Pero entre el ‘Siglo de las Luces’ y el idealismo
alemán del siglo XIX hubo una filosofía algo efímera que criticó esta idea de
perfección hecha sistema. Fue el romanticismo alemán, que fue forjado por la
amistad de unos cuantos espíritus inquietos en la universidad de Jena y del
cual hay que excluir, por supuesto, a Hegel. Ya Fichte, profesor de los jóvenes
románticos de Jena, intuyó que esa perfección a la que tendían los ilustrados
era imposible, al menos en este mundo. El conocimiento nunca sería perfecto y
la sociedad jamás llegaría a la perfección del infinito. Los jóvenes de Jena,
Novalis, los hermanos Schlegel, Schleiermacher, Tieck, etc., confeccionaron una
filosofía en común en cuyas poéticas ensoñaciones aparecían las ruinas, iconos
de la imperfección. Los románticos veían en las ruinas el éxito de la naturaleza
sobre lo artificial, la victoria de la transitoriedad de esta existencia sobre
los afanes humanos de perfección terrena, el carácter sublime de Dios frente a
lo que es tan sólo su imagen.

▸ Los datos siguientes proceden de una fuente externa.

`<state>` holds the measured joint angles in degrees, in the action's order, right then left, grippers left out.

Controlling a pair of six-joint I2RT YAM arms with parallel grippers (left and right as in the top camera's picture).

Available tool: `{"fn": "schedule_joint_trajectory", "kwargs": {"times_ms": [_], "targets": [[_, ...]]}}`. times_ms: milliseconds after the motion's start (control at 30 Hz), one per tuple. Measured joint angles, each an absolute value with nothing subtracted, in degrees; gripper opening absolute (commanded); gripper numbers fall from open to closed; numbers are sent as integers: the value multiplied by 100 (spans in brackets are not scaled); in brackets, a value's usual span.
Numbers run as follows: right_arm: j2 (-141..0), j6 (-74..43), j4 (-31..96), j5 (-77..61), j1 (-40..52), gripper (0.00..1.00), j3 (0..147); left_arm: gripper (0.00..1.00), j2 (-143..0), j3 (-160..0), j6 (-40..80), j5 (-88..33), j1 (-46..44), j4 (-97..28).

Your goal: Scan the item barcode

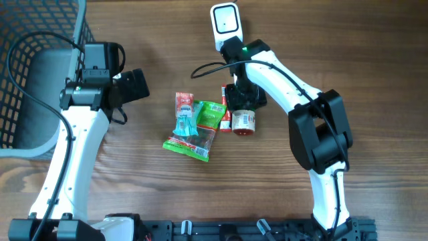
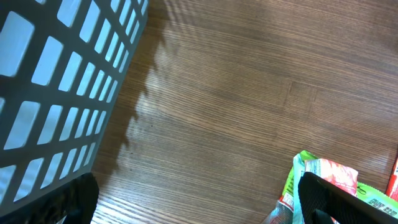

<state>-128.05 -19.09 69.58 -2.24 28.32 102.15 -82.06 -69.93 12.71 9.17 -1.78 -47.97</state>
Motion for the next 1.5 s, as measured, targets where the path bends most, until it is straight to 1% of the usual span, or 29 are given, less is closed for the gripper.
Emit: {"fn": "schedule_joint_trajectory", "kwargs": {"times_ms": [167, 267, 300, 400, 567, 633, 667, 767, 800, 900, 967, 1100, 1200, 1300, 1500], "targets": [[-12503, -1911, 6958, -187, 2832, 58, 10215, 100, -8206, -6993, 1271, 917, -178, -4797], [-11662, -1999, 6973, -99, 2832, 57, 10221, 100, -8206, -6993, 1271, 917, -178, -4797], [-11434, -2040, 6982, -56, 2832, 55, 10224, 100, -8206, -6993, 1271, 917, -178, -4797], [-10984, -2261, 7083, 344, 2832, 56, 10228, 100, -8206, -6993, 1271, 917, -178, -4799], [-10532, -2786, 7148, 1061, 2842, 53, 10162, 100, -8206, -6993, 1271, 917, -178, -4801], [-9979, -2869, 6906, 1310, 2939, 53, 9773, 100, -8206, -6993, 1271, 917, -178, -4797], [-9489, -2891, 6785, 1492, 3103, 52, 9421, 100, -8206, -6993, 1271, 917, -178, -4797], [-8324, -2912, 5638, 1706, 3411, 51, 7990, 100, -8206, -6993, 1271, 919, -180, -4788], [-8068, -2853, 4950, 1793, 3413, 49, 7325, 100, -8206, -6993, 1271, 919, -178, -4794], [-8018, -2495, 3227, 1933, 3409, 49, 5660, 100, -8206, -6993, 1271, 919, -178, -4783], [-8047, -2379, 2351, 2005, 3409, 49, 4941, 100, -8206, -6993, 1271, 919, -178, -4783], [-8047, -2307, 1406, 2147, 3409, 49, 4622, 100, -8206, -6993, 1269, 917, -178, -4797], [-8165, -2257, 784, 2539, 3409, 48, 4595, 100, -8206, -6993, 1271, 917, -178, -4792], [-8512, -2102, 464, 2786, 3409, 49, 4593, 100, -8206, -6993, 1271, 919, -178, -4799], [-9275, -1909, 285, 3085, 3409, 50, 4587, 100, -8206, -6993, 1271, 919, -178, -4797]]}}
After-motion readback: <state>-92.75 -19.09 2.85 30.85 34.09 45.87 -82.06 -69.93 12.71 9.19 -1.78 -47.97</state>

En las ruinas, inspiración pictórica para C. D.
Friedrich y lugar ideal de Bécquer para sus leyendas, los románticos veían la
verdadera cara de los sistemas, los caducos y vanos monstruos producidos por
los sueños de la razón. Veían también el peligro que entrañaban, y se alegraban
de ver en las ruinas que los anhelos de control del hombre al final eran tan
ilusorios como la eternidad de una construcción terrena, que la novedosa mala
hierba se obstina en crecer aunque el jardinero la corte todas las semanas,
que, en fin, el hombre no es Dios.
Hoy vivimos en un mundo dominado por las ideologías,
sistemas totalizadores de lo real, que tratan de llegar a lo más recóndito de
las cosas para someterlas al control de una racionalidad previamente elaborada.
No estaría de más recordar estas advertencias de nuestros románticos del pasado,
y volver a alegrarnos al ver las ruinas de antiguos edificios emblemáticos que
nos revelan que la realidad, por más que pataleemos y cerremos los ojos, jamás
podrá ser enjaulada por ninguna ideología.